El jefe de árbitros de la FIFA, Pierluigi Collina, respondió: "Los árbitros toman decisiones honestas y, al igual que los jugadores y los entrenadores, siempre intentan hacer lo mejor que pueden". El analista de televisión y ex estrella francesa Thierry Henry dijo que “las partes africanas se relajan demasiado pronto.
La gente habla de talento y pasión, pero cuando suben dos goles, la concentración cae”.
El coanalista y exdelantero sueco Zlatan Ibrahimovic añadió: "Varios equipos africanos que iban liderando encontraron la manera de perder. En un Mundial, eso no es mala suerte, sino una mala gestión del juego".
La derrota de Marruecos ante Francia en cuartos de final demostró que, si bien el fútbol africano progresa, todavía existe una brecha significativa cuando se enfrenta a la flor y nata de Europa.
Los Atlas Lions tardaron 83 minutos en disparar a puerta y el portero francés Michael Maignan desvió cómodamente el disparo especulativo de Azzedine Ounahi.

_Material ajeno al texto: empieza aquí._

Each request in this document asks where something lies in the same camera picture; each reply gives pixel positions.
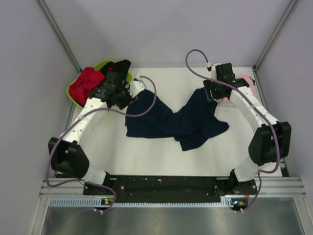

No hubo excusas por parte del seleccionador de Marruecos, Mohamed Ouahbi: "Francia es un equipo realmente fantástico... rara vez ha tenido tanto talento como ahora".
Marruecos ya se ha clasificado para el Mundial de 2030 junto con sus compañeros anfitriones Portugal y España. Cerca de Casablanca se está construyendo un estadio con capacidad para 115.000 espectadores con vistas a albergar la final. Mientras Marruecos llegó más lejos, Cabo Verde, perdedor de octavos de final, cautivó a millones de espectadores y televidentes, a pesar de no ganar ninguno de sus cuatro partidos.
El pequeño archipiélago frente a África occidental con una población de poco más de medio millón de personas desafió a España en su primer partido para forzar un empate 0-0.
El portero Vozinha, de 40 años, realizó una serie de magníficas paradas para frustrar a uno de los favoritos al título. El impacto mundial fue impresionante. Su número de seguidores en Instagram se disparó de 50.000 a cinco millones.
Cabo Verde empató dos veces antes de perder 3-2 ante Argentina en una eliminatoria de octavos de final y su segundo gol, un tiro cruzado de Sidny Lopes Cabral, debería ser un candidato a lo mejor del torneo.